ACTIVITY: Below are the records; give again exactly the lines that run from the one with "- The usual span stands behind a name" through the last line.

[Saved entries]

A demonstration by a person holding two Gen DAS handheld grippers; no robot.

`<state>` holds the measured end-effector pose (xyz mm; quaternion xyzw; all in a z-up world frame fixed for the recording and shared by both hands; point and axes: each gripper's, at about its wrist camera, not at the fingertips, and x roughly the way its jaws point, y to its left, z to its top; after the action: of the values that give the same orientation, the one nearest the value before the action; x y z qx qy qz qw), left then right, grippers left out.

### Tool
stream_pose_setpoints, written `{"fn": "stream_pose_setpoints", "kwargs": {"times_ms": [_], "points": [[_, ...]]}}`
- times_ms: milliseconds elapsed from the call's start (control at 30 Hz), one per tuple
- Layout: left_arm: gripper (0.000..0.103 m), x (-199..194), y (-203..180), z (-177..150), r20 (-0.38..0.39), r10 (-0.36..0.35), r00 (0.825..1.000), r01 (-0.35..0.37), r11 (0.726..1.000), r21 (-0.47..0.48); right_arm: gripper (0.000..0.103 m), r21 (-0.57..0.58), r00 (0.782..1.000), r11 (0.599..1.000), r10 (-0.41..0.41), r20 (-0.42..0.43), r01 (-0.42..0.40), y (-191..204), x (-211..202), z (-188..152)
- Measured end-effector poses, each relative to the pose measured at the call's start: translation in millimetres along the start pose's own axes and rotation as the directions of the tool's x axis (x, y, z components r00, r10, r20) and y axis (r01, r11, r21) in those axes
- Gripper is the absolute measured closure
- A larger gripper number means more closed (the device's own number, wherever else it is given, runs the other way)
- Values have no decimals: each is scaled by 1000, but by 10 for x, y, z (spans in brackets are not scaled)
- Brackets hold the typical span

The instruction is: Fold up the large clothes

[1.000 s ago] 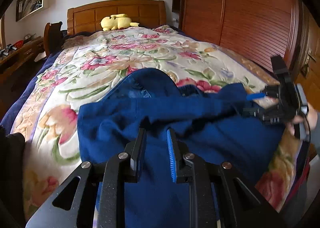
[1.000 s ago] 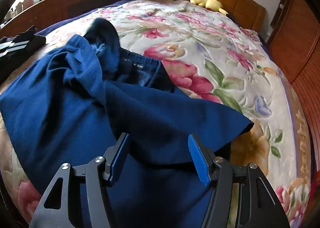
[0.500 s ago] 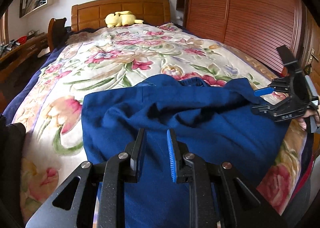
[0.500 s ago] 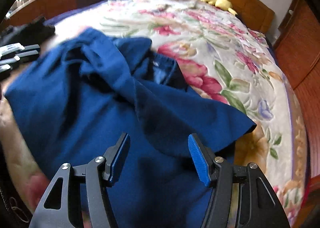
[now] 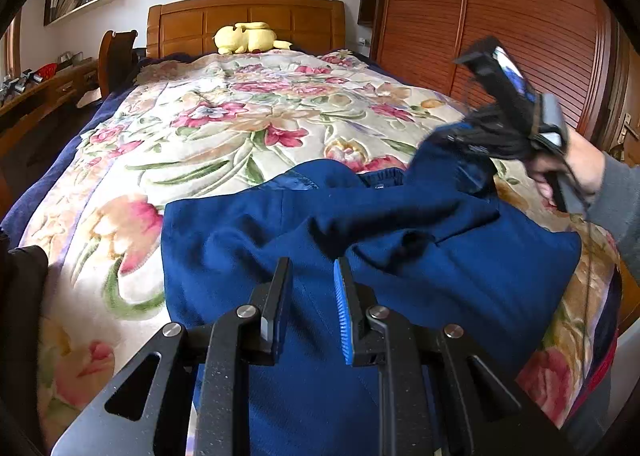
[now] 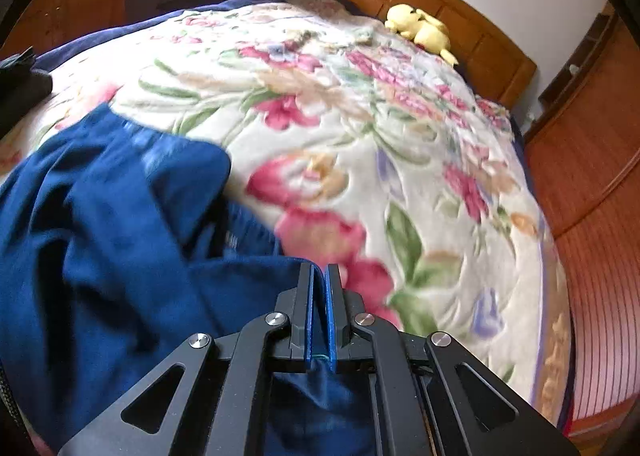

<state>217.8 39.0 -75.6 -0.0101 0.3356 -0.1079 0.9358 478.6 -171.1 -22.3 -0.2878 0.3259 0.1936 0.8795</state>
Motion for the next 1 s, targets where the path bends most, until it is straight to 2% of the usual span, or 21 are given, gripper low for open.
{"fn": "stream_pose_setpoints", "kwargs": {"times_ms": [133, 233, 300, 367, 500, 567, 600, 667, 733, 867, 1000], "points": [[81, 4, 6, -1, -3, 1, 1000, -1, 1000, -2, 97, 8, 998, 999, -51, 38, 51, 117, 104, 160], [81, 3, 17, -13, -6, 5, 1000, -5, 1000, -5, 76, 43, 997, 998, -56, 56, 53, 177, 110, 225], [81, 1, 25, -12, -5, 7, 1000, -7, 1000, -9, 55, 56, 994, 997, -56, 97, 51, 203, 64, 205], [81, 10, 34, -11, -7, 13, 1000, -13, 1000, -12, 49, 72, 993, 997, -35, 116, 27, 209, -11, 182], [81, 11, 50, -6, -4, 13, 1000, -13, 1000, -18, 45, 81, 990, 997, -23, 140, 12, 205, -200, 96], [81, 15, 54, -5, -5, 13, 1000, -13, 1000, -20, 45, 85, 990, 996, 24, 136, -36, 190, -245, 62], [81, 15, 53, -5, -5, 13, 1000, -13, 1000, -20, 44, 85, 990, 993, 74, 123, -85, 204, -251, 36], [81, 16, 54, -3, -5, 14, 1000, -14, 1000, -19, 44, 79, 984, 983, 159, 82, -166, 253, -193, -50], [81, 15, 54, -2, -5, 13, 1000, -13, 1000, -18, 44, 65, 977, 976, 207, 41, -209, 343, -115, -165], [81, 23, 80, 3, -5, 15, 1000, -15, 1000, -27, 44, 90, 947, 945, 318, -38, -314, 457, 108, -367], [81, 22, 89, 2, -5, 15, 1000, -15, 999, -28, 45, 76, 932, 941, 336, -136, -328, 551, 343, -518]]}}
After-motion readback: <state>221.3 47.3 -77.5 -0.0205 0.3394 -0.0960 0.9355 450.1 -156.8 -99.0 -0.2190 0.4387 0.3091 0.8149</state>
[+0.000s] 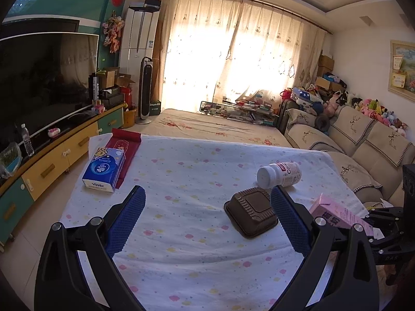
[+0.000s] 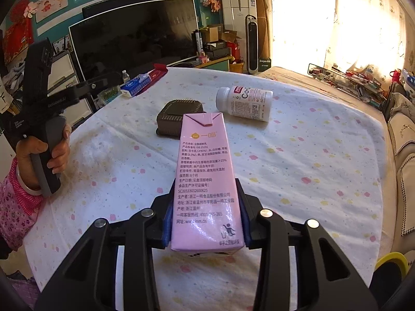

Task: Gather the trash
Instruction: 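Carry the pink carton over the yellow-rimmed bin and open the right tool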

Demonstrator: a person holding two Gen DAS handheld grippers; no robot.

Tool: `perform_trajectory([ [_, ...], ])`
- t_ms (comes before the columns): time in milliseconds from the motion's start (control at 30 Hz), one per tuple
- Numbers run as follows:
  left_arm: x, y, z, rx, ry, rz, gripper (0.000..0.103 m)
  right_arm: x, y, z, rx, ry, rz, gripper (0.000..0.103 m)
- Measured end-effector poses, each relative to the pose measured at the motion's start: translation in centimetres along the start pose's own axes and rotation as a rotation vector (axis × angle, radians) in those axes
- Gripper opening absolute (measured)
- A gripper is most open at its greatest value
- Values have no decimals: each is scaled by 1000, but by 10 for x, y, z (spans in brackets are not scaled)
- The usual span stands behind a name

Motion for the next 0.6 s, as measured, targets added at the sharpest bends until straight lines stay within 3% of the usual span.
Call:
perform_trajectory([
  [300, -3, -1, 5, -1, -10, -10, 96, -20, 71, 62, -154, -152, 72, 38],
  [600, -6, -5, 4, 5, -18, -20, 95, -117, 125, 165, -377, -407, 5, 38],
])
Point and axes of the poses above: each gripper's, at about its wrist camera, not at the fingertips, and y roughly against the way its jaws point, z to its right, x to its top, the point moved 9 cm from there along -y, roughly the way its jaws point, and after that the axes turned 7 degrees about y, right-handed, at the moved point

RESULT FOR THIS TASK:
- The usual span stands behind a name

Motion for the next 0.6 s, as measured, targets added at the sharpest bends until straight lines stay within 3% of the usual span.
Call:
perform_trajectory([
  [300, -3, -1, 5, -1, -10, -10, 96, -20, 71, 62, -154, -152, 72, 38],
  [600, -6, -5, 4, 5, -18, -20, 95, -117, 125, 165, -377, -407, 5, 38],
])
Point and axes of the poses above: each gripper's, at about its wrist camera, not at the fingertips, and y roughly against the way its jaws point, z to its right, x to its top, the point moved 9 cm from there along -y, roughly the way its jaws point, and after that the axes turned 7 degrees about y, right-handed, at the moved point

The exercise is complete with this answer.